Here are ten holiday releases to deck your halls.

Davie Allan and the Arrows
Fuzz for the Holidays 2
(Spinout) 
Ever since the Ventures proved that you can turn surf-rock into holiday gold, guitar-led bands that are long on twang and reverb have taken a swing at Christmas classics. To wit: California-based sextet Davie Allan and the Arrows have turned out their second batch of mostly instrumental tracks, which are full of echo-laden guitar runs and raunchy saxophone eruptions. "Blue Christmas" takes on a sinister edge with Allan's string-bending technique, and the original "A Winter Song" struts with a bit of glam-rock pomp.

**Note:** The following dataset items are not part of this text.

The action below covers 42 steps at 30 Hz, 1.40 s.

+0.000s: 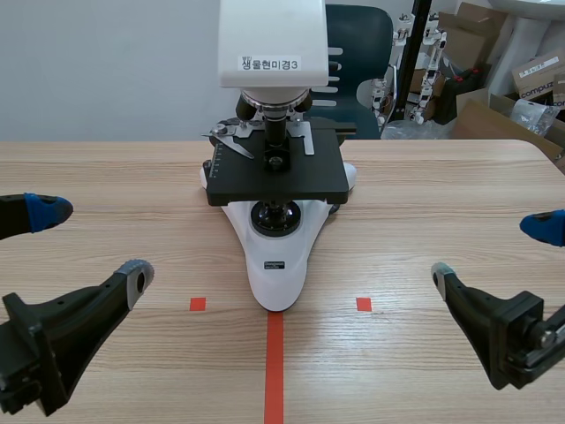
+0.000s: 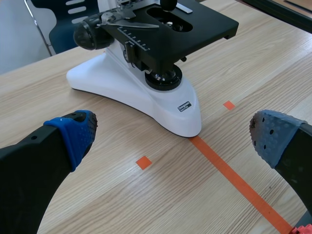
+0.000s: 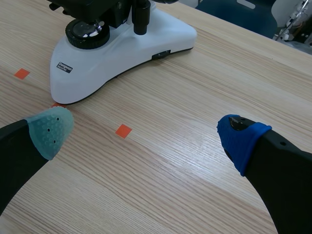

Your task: Point at the objective lens

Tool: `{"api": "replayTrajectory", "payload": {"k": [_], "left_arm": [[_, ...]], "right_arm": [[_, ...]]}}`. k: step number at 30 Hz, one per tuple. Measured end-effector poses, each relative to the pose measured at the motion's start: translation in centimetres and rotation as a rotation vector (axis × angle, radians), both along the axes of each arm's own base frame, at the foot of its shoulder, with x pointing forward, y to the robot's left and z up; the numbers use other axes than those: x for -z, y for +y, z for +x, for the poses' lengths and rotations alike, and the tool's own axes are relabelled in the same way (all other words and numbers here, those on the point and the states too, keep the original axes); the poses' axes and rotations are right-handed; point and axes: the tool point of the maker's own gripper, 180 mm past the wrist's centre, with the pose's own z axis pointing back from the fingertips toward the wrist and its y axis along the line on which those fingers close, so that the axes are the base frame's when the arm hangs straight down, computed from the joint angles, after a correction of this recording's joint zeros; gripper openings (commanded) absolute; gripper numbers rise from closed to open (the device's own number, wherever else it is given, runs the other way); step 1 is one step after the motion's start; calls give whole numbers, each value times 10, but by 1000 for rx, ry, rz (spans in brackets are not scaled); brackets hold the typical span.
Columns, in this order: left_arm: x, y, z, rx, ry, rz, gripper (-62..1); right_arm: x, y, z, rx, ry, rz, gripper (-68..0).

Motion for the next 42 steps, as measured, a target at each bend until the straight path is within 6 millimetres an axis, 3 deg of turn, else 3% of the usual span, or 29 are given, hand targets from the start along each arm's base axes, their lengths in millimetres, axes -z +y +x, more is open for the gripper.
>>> {"api": "replayTrajectory", "payload": {"k": [35, 36, 39, 42], "left_arm": [[3, 0, -1, 2, 14, 9, 14], [2, 0, -1, 2, 10, 6, -14], [-8, -1, 1, 2, -35, -25, -253], [-12, -3, 0, 22, -77, -13, -323]], "right_arm": [[0, 0, 0, 0, 1, 0, 4], [0, 0, 0, 0, 1, 0, 4], [0, 0, 0, 0, 1, 0, 4], [0, 0, 0, 0, 1, 0, 4]]}}
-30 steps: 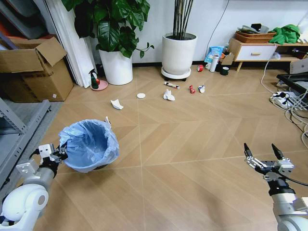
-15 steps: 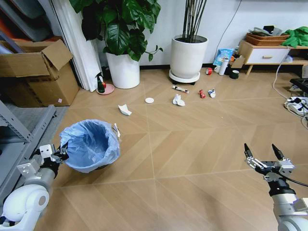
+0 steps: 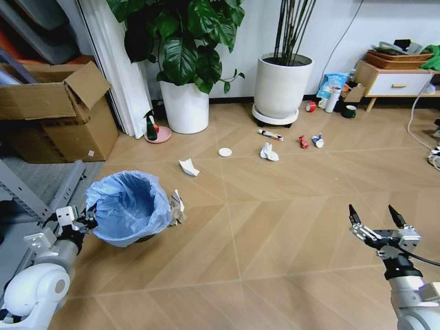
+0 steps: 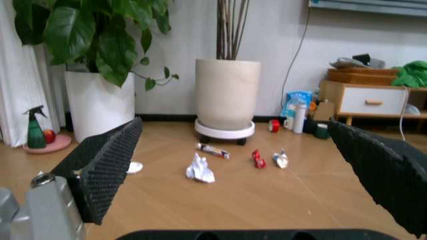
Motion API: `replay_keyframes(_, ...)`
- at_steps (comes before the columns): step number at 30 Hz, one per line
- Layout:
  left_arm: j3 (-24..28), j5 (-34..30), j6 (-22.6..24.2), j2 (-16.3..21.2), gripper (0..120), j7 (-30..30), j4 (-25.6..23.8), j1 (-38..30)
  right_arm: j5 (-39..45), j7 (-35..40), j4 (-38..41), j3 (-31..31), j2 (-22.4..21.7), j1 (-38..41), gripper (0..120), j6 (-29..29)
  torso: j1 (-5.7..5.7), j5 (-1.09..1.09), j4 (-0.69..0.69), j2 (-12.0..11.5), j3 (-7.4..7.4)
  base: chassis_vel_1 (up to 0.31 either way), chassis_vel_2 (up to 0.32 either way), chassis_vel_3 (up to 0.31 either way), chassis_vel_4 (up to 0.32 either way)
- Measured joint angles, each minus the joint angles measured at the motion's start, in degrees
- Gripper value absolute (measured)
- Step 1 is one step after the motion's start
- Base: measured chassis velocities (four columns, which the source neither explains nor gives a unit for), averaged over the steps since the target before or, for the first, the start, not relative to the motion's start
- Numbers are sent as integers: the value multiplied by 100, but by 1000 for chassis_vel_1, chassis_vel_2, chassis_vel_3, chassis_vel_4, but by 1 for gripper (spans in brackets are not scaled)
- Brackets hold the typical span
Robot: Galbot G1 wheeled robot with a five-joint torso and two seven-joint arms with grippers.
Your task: Pick up the trash bin and place the garbage on the floor into it.
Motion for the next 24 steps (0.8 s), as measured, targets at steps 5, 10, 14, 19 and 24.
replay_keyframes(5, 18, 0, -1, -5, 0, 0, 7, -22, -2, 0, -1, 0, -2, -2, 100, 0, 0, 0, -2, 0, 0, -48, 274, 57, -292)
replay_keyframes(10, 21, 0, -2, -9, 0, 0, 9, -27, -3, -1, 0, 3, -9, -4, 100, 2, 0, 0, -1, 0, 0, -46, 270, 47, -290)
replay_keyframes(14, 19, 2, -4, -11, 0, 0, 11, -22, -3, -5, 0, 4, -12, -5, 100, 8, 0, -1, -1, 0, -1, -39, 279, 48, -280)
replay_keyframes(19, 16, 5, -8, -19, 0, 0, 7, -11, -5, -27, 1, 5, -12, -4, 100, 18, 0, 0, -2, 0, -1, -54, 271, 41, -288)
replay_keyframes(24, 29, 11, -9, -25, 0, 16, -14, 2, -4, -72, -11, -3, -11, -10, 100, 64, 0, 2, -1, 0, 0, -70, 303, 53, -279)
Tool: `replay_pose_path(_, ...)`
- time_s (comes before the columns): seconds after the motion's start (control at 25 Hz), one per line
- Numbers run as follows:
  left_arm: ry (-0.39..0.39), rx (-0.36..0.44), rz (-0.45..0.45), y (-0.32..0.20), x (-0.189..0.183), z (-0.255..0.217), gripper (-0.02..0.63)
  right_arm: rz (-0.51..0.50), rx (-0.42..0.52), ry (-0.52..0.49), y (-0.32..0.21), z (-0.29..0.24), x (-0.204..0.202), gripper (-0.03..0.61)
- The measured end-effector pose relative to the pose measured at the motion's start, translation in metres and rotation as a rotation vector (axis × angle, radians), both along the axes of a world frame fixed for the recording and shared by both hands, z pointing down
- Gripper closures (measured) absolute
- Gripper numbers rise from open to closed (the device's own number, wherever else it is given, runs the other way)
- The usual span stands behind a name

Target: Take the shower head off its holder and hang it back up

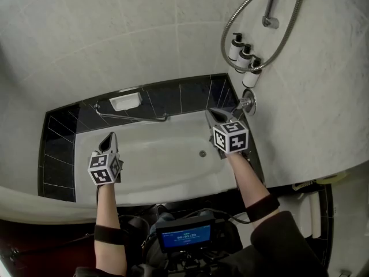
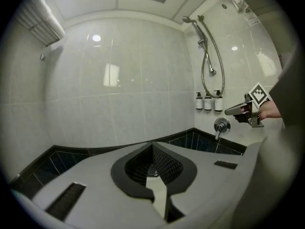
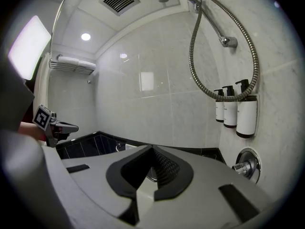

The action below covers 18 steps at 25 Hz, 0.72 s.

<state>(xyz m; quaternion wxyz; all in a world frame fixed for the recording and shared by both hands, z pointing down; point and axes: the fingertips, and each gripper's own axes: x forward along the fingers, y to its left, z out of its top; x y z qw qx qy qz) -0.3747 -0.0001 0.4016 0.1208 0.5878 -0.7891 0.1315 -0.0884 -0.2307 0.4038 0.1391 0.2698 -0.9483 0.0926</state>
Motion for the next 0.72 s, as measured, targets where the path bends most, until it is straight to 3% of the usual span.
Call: replay_pose_path(0.72,-0.042,-0.032,0.024,0.005,0.01,0.006,0.611,0.04,-0.001,0.029,0.0,0.011,0.02,0.561)
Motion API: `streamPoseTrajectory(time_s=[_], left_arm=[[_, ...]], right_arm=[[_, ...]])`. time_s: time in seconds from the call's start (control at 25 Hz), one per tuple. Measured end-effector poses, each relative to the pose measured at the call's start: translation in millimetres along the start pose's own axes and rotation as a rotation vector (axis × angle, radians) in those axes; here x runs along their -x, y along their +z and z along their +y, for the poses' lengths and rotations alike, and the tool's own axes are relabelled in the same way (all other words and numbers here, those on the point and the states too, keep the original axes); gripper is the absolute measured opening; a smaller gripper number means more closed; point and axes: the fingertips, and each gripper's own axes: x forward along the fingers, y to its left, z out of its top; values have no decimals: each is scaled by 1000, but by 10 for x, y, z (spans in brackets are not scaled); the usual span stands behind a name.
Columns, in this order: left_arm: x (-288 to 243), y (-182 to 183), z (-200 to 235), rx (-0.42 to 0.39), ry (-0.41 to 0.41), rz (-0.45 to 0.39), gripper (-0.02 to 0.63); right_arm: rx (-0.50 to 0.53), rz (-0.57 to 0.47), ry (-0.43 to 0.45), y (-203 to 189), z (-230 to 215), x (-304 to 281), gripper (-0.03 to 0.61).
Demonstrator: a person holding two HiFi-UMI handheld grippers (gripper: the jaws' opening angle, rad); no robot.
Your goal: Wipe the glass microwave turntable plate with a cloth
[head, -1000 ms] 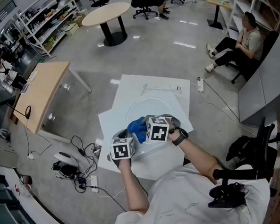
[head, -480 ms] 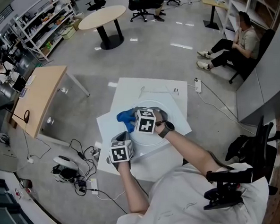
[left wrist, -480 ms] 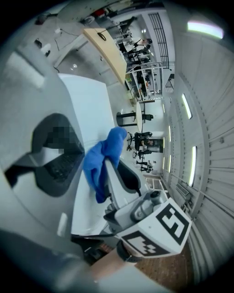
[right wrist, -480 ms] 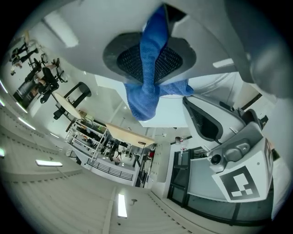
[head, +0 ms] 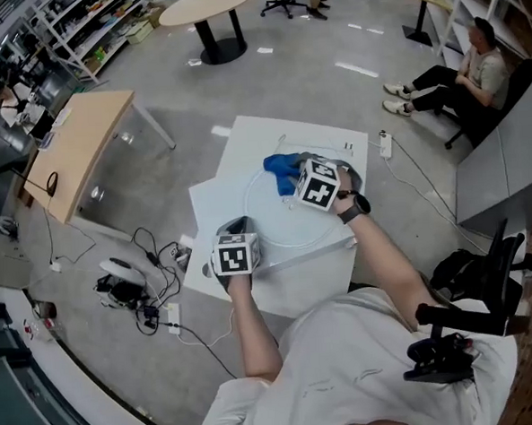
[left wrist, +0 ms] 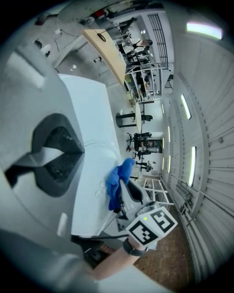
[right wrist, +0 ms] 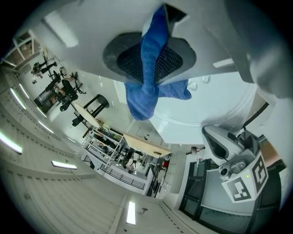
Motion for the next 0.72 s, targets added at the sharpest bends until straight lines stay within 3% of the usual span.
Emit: streamPoseTrajectory(time_s=[0.08,0.36,0.72], left_arm=[[4,86,-132,-5,-24,-3,0],[-82,-48,113,9,10,2,0],[-94,-22,83,-10,8,1,0]], right_arm=[[-31,36,-18,-287,-81,180,71],[-9,71,63,-463,266,418,69],[59,15,212,-285,1101,703,64]])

There's nothing groundbreaking here — but what is Christmas about if not tradition?

Various Artists
Stockings by the Fire
(Starbucks Entertainment) 
Because Starbucks is more a lifestyle brand than a coffee purveyor, your favorite baristas have again compiled a mix of seasonal tunes that alternate between jazzy swing and Seasonal Affective Disorder. For real — does every comp aimed at hipsters and NPR listeners have to include a version of Joni Mitchell's beautifully depressing "River"? (Apparently so, and here Herbie Hancock and Corinne Bailey Rae turn in a rather rote version.) Hem's "Have Yourself a Merry Little Christmas" will likewise have you contemplating jumping from the Bedford Falls Bridge, but other contemporary artists such as A Fine Frenzy and the Bird & the Bee liven things up. Ella, Frank and Nat pop up for a bit of classic cheer, and the similarly minded Diana Krall keeps the mood buoyant and suave with "Winter Wonderland."

Various Artists
Classic Soft Rock Christmas
(TimeLife) 
Sadly, the AM Gold-spoofing Web sensation Yacht Rock never got around to filming a Christmas webisode; consider this a worthy stand-in. This disc compiles songs from genre-defining lite-rockers Kenny Loggins (singing a buzz-killing "The Bells of Christmas") and Hall & Oates, who offer their faithful reading of "Jingle Bell Rock." Air Supply goes for broke on a massive and orchestral "The First Noel," while Jim Croce gets wistful with "It Doesn't Have To Be That Way." The fellows in America earn their wings for turning their evergreen "Tin Man" into "White Christmas." (Though I bet that if you tried, you could repurpose "A Horse With No Name" into "The Twelve Days of Christmas.")

Various Artists
Peace on Earth: A Charity Holiday Album
(Hardtofindafriend.com
Some of the sleepiest, shaggiest bands in indie rock get into the holiday spirit with this album, which collects eighteen mostly original tracks from acts such as Death Cab for Cutie guitarist Chris Walla and Springfield, Missouri's Someone Still Loves You Boris Yeltsin. Rather than rehash Christmas carols, many of these bands take inspiration from the varying moods of the holiday season, from hope and peace to longing and loneliness. The Long Winters sing of the plight of the working man "Sometimes You Have to Work on Christmas (Sometimes)," the Great Lake Swimmers sound uncharacteristically upbeat on "Gonna Make it Through This Year." This comp is curated by the music blog It's Hard To Find a Friend and is available by download only; all of the proceeds go to the Toys for Tots program.